Your goal
Restate all of the following data exactly, keeping any images out of the copy.

Raw data

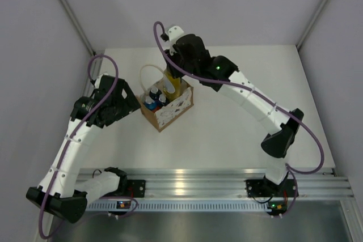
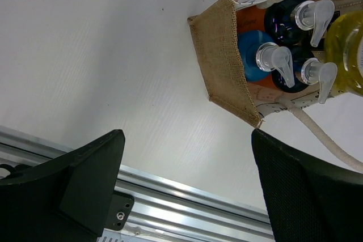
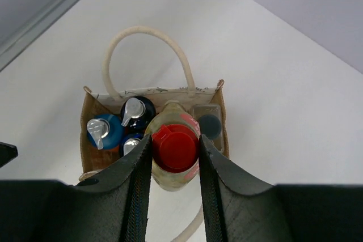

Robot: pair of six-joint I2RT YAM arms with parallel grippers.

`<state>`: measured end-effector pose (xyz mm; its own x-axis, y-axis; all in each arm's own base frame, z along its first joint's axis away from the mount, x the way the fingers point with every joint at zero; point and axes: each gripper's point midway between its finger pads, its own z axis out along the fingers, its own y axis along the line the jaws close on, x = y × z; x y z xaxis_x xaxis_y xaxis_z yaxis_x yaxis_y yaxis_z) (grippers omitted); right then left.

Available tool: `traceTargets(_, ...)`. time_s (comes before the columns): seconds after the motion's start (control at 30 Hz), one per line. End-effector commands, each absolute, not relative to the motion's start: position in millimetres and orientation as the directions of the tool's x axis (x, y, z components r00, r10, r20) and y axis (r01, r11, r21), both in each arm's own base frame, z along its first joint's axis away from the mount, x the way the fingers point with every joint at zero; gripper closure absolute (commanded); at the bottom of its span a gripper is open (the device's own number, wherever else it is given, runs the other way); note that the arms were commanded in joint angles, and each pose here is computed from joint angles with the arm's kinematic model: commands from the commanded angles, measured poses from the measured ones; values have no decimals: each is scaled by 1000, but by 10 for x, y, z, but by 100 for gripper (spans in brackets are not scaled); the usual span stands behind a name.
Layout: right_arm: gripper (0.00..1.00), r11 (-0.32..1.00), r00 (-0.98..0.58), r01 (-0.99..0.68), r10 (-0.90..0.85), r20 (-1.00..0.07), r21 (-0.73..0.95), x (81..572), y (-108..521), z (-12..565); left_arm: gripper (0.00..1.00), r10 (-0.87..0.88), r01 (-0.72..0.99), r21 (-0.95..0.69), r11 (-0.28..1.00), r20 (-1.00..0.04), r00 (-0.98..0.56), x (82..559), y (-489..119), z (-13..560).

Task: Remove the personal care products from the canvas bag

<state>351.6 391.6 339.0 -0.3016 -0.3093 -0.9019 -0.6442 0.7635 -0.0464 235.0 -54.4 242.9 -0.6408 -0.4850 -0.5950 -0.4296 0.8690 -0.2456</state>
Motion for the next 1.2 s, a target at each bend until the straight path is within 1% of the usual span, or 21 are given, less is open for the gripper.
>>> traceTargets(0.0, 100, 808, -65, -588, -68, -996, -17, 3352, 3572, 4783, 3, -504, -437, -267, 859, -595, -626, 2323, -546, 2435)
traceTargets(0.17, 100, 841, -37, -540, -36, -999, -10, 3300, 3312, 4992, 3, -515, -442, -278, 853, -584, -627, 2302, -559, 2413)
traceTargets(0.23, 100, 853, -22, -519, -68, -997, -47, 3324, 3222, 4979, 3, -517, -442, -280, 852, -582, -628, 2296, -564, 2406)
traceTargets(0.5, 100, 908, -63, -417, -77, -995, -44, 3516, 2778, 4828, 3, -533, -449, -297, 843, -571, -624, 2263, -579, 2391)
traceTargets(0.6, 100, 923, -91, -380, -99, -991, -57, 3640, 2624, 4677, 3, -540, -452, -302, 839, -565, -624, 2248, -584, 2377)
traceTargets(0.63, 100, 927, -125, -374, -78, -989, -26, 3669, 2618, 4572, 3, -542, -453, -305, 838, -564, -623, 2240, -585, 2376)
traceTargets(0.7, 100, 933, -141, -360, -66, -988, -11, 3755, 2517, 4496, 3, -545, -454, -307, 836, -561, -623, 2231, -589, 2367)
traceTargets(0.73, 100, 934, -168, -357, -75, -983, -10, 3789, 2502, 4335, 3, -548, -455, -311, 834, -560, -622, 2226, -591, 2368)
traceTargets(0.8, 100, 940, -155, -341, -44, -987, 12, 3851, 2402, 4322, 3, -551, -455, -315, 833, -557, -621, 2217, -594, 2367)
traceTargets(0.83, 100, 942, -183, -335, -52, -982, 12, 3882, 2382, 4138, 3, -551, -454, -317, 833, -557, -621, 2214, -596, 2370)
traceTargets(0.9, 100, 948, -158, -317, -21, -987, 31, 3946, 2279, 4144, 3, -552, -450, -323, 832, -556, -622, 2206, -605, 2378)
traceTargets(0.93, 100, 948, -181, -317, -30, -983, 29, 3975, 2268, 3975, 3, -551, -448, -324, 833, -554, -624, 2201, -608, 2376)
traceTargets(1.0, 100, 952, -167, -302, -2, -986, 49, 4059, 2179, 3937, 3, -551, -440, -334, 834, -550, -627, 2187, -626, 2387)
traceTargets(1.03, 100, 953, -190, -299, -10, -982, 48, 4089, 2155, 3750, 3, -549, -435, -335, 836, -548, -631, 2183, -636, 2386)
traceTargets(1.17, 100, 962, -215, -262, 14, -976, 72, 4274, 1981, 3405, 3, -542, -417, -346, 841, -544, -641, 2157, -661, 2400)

Written answer
Robot: pair of six-joint I2RT YAM arms with parallel grippers.

`<state>`: measured end-effector pose (xyz mm; its own x-axis, y-axis; all in each arm's own base frame, z along its first joint's axis away from the mount, x the way the fingers point with every joint at zero; point and axes: each gripper's point midway between its finger pads, its own z axis out along the fingers, its own y axis along the line the jaws close on, x = y × z; x y z xaxis_x xaxis_y xaxis_z yaxis_x yaxis_y yaxis_z) (grippers omitted); right then left.

Available tool: `traceTargets(_, ...)`. time_s (comes before the columns): seconds after the motion's start (control at 30 Hz), one per line. End-effector commands, each absolute, not relative to the motion's start: position in millimetres and orientation as the directions of the tool's x axis (x, y, z components r00, r10, r20) and y axis (r01, r11, r21), both in each arm's own base frame, z along its first joint's axis away from the mount, x the way the fingers point with every joint at zero; gripper closure absolute (commanded); at the bottom of its span a gripper is open (the device's own number, wherever else it is given, runs the other way); note that the arms were commanded in joint angles, and each pose here is computed from joint angles with the arm's kinematic model: commands from the commanded angles, measured poses from the measured ones; values have no decimals: each is scaled by 1000, but by 10 for x, y, z, but by 100 for gripper (spans in brackets are not scaled); the usual span stands behind a name.
Layout: right_arm: gripper (0.00..1.00), r11 (-0.32..1.00), r00 (-0.98..0.58), r01 (-0.99..0.68), r10 (-0.90..0.85), r20 (-1.00..0.07), r21 (-0.73..0.95), x (81..572), y (-108..521), z (-12..565); left_arm: gripper (0.00..1.00), r10 (-0.87..0.88), r01 (-0.72..0.99), r21 (-0.95..0.69), r11 (-0.28..1.00), r20 (-1.00..0.04), r00 (-0.98..0.56), x (82..559), y (-489..119), z (-13..560).

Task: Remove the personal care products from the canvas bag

<state>351.6 391.6 339.0 -0.3016 -0.3093 -0.9019 -0.6442 0.7635 -0.0464 235.0 -54.4 242.9 -0.6408 -0.4850 -0.5950 -0.4296 0.8690 -0.2456</state>
Motion for the next 1.2 s, a target at each bend until the straight path is within 1% of the usual span, or 21 are given, less is open for the gripper.
>>> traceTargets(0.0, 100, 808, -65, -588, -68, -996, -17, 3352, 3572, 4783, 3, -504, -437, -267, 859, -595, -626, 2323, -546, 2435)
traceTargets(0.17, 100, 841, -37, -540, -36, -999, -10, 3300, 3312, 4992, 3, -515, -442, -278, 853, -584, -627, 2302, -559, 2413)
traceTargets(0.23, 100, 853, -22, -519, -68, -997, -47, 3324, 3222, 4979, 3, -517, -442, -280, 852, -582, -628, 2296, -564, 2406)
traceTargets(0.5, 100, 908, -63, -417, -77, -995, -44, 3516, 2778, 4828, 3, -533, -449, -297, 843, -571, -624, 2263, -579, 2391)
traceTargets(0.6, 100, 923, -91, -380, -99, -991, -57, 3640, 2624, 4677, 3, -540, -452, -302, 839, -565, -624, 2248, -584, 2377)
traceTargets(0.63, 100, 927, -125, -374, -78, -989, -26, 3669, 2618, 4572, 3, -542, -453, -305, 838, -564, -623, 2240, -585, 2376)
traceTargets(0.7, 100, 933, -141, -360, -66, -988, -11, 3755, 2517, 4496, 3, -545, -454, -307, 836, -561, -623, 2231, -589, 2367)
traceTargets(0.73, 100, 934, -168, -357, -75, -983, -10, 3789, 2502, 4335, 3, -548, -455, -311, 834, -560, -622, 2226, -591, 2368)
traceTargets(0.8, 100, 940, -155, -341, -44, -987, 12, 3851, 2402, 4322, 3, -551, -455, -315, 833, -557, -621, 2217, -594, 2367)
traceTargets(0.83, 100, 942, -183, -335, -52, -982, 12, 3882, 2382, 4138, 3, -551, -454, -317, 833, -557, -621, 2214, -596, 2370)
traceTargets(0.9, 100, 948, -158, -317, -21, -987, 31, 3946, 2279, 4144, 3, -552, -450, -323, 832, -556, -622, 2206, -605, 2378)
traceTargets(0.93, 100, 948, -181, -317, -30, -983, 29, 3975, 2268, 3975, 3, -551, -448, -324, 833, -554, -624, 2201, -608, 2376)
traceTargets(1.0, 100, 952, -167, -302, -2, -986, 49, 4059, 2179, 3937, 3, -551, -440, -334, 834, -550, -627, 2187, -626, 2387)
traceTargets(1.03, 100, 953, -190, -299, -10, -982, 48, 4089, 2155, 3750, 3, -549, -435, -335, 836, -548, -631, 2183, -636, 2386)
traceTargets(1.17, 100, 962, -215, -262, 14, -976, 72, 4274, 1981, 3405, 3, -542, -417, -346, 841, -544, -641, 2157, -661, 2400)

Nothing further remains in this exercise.